**To do**
Please go through the records below and return every line holding the word "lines".

**Stored dataset items**
Content starts

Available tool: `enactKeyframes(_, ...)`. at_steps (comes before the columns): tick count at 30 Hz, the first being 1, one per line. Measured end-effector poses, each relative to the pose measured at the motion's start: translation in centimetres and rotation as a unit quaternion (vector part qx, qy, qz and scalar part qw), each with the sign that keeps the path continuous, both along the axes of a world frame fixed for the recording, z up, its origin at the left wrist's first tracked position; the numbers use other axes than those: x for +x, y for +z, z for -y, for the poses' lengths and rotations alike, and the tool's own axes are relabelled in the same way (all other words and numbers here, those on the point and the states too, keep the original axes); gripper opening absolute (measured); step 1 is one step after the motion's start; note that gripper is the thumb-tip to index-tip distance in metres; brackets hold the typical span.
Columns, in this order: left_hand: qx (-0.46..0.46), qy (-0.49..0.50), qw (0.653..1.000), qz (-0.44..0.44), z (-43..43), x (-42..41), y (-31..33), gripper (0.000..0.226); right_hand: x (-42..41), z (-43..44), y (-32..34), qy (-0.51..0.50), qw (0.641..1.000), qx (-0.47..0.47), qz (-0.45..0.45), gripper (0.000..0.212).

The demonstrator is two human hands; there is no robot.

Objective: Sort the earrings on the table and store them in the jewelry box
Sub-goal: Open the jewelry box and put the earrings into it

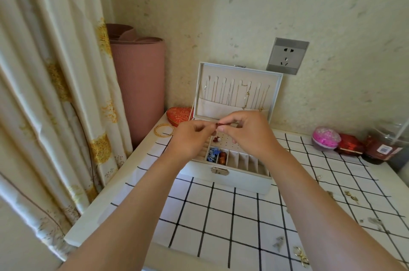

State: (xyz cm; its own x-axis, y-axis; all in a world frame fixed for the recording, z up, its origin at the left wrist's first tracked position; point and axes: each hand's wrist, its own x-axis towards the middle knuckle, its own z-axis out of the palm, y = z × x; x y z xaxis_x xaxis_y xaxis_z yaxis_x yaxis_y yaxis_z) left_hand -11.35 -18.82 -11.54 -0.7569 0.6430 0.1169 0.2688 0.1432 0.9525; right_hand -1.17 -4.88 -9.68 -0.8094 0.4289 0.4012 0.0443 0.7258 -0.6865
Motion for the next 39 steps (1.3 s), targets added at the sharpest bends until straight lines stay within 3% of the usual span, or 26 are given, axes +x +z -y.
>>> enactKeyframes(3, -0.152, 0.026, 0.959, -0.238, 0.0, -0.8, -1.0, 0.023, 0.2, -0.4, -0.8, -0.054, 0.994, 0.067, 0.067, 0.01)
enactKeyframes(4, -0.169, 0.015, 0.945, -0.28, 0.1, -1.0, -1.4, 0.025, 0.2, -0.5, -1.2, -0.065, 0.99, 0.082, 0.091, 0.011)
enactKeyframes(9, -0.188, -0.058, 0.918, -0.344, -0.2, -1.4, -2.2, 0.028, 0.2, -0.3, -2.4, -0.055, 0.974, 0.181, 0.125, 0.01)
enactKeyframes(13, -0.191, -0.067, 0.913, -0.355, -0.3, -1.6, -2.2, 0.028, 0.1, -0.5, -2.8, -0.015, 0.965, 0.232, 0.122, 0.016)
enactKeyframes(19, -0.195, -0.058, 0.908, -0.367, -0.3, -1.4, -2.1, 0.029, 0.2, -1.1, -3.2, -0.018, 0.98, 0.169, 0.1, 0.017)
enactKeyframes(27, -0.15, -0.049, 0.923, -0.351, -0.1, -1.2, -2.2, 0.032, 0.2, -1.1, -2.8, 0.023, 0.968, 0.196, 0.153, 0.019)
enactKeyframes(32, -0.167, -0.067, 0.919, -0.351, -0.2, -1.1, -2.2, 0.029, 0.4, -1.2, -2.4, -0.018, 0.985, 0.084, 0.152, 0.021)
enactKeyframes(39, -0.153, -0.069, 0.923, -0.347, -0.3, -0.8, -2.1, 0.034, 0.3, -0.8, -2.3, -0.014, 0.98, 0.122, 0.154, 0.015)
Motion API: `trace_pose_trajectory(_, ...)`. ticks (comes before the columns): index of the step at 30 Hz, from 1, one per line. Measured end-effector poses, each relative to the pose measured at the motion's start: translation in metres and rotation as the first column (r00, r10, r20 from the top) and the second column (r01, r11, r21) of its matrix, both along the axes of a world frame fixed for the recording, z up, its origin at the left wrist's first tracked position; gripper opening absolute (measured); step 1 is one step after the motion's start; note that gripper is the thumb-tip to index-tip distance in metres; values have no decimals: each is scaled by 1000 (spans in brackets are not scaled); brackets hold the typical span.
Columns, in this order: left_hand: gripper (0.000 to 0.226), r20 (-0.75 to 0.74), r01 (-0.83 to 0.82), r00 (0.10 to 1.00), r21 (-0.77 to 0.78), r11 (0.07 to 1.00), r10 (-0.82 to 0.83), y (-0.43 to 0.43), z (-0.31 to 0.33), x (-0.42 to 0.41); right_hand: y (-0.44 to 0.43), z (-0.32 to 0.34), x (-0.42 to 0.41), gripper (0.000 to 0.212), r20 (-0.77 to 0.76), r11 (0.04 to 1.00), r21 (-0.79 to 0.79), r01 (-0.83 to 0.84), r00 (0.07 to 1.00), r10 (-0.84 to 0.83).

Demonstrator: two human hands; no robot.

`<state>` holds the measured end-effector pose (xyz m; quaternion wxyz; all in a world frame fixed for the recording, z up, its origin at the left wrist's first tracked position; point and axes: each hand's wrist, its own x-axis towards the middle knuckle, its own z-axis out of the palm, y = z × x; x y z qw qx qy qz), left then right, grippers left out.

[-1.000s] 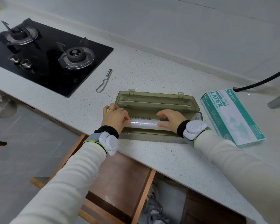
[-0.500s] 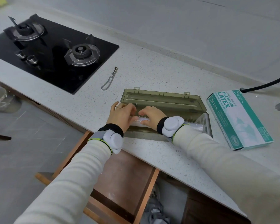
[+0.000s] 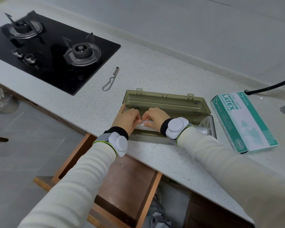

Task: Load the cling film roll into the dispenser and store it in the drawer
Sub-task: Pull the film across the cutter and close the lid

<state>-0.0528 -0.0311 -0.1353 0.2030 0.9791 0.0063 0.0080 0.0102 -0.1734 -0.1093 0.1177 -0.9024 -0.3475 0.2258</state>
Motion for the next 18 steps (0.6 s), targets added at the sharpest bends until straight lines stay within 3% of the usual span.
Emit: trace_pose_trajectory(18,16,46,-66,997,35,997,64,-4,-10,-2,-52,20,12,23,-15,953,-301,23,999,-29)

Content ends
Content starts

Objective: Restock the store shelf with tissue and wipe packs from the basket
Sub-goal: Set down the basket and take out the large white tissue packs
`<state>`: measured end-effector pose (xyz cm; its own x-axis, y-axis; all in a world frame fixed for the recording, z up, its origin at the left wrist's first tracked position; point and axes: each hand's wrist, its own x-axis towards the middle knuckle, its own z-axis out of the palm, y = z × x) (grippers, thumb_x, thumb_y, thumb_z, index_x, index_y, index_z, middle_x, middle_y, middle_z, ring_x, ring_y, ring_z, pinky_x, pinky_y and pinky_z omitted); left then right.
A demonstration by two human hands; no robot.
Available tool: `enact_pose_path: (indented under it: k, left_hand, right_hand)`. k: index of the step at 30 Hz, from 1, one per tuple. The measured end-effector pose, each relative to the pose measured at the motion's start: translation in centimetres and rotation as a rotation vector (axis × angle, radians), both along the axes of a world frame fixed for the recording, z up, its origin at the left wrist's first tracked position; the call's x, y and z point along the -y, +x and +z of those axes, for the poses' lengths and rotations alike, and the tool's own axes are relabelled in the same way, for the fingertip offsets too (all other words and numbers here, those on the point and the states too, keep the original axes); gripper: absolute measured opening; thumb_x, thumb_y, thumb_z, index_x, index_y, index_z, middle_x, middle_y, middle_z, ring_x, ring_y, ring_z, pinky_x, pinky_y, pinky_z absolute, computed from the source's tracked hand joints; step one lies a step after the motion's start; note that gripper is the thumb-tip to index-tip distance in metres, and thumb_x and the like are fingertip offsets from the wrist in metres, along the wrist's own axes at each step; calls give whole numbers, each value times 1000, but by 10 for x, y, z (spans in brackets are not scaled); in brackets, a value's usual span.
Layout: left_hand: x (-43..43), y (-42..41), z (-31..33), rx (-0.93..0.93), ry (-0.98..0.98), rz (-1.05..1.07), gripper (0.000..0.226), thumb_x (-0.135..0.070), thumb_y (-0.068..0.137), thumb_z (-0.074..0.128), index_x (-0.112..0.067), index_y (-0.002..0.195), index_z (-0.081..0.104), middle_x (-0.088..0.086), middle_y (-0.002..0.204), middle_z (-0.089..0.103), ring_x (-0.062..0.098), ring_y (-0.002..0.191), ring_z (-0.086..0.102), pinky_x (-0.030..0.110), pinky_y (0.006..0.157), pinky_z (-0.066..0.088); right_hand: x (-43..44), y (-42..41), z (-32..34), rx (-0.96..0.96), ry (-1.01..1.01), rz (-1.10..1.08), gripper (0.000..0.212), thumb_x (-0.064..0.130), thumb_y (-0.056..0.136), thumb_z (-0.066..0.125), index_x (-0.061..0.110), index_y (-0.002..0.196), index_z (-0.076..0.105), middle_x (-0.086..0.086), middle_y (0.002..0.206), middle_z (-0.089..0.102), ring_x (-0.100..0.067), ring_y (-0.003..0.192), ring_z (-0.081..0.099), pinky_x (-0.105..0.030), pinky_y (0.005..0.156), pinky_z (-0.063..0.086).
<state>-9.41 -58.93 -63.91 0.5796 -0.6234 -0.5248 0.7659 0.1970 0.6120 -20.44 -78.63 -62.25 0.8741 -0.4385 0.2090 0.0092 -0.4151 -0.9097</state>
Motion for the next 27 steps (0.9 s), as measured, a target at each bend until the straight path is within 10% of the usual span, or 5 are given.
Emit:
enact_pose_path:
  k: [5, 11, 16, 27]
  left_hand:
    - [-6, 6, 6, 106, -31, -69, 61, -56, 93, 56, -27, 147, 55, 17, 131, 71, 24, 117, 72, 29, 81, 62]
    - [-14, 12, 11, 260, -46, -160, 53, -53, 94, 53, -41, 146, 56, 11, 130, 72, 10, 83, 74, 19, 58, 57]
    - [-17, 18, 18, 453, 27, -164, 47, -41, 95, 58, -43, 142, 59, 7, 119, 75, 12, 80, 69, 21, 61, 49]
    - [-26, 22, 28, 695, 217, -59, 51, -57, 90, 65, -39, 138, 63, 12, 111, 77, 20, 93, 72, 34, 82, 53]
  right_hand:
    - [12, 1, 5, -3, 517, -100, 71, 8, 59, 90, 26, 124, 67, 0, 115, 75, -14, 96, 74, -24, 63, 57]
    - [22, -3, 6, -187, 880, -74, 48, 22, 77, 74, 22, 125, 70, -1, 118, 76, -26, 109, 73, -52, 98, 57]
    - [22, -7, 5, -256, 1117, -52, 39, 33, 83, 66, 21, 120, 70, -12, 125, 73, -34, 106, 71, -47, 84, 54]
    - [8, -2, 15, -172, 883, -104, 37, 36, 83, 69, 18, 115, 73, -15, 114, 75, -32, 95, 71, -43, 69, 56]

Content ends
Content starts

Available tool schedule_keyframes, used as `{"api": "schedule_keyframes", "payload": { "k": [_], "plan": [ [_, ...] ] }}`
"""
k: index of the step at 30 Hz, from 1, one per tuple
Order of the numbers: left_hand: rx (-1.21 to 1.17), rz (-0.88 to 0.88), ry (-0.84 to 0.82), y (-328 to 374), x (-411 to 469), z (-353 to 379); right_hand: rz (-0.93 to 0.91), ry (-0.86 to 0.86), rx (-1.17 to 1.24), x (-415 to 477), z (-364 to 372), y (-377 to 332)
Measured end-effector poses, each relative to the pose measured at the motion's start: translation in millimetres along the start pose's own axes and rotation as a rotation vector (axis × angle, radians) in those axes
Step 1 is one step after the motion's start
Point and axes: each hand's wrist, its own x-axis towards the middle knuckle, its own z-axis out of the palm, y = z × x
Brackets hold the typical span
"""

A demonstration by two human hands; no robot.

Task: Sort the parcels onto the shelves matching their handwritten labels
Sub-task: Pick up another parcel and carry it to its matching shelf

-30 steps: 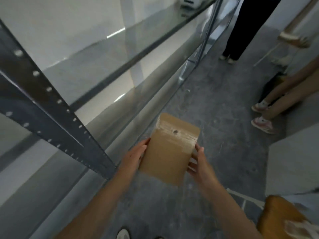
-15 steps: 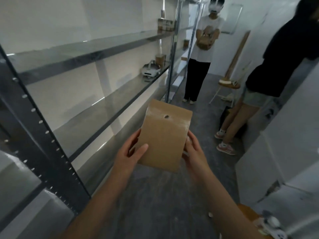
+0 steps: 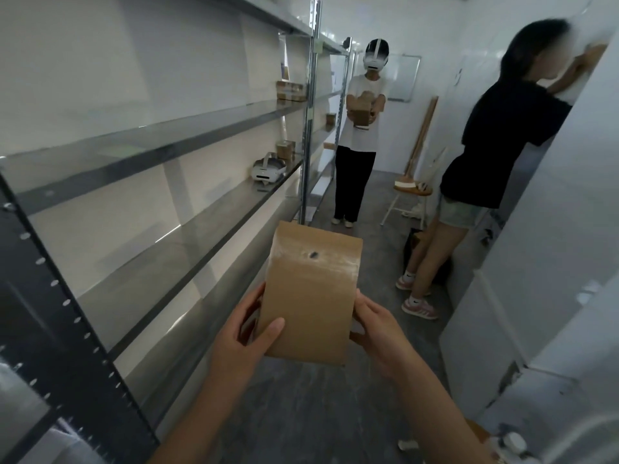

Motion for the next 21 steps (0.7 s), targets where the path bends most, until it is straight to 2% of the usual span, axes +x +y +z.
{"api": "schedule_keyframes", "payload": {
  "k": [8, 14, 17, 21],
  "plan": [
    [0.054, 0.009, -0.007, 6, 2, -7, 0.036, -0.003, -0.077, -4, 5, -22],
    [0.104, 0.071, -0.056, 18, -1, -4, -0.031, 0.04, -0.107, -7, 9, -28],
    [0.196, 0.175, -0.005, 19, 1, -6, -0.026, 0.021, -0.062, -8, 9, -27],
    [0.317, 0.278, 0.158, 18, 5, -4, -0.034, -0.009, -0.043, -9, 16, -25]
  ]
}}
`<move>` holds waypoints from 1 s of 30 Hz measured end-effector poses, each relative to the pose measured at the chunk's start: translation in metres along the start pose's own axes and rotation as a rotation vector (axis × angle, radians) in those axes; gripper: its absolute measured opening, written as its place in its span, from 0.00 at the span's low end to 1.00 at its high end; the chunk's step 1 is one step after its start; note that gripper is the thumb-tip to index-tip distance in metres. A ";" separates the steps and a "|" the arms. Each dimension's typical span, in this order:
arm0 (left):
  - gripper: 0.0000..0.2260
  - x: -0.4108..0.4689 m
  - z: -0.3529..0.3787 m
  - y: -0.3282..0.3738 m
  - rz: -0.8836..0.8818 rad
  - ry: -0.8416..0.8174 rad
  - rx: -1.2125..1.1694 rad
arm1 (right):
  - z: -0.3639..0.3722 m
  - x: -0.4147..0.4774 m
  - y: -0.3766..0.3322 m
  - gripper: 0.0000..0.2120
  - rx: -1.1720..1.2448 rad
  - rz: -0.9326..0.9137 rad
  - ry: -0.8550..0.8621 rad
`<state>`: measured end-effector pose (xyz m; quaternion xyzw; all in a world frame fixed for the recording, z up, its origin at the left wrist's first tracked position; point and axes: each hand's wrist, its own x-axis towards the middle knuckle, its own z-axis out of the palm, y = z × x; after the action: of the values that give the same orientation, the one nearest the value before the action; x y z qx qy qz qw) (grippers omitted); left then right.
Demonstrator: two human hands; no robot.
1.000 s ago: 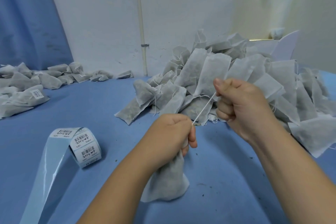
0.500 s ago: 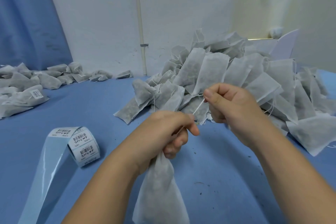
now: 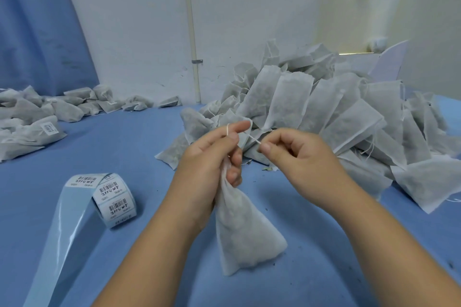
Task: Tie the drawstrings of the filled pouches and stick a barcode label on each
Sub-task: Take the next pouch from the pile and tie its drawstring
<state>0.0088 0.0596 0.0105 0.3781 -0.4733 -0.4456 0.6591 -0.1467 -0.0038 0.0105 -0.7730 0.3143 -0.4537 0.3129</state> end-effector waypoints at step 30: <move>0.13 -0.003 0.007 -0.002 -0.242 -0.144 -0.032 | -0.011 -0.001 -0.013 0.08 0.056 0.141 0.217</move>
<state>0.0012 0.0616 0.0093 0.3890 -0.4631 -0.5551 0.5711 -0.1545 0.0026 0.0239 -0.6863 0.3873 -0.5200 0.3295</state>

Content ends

**Exercise answer**
Motion for the next 39 steps (1.3 s), targets added at the sharpest bends until straight lines stay within 3% of the usual span, or 26 are given, axes +x +z -y.
Motion for the next 18 steps (0.6 s), targets added at the sharpest bends until straight lines stay within 3% of the usual span.

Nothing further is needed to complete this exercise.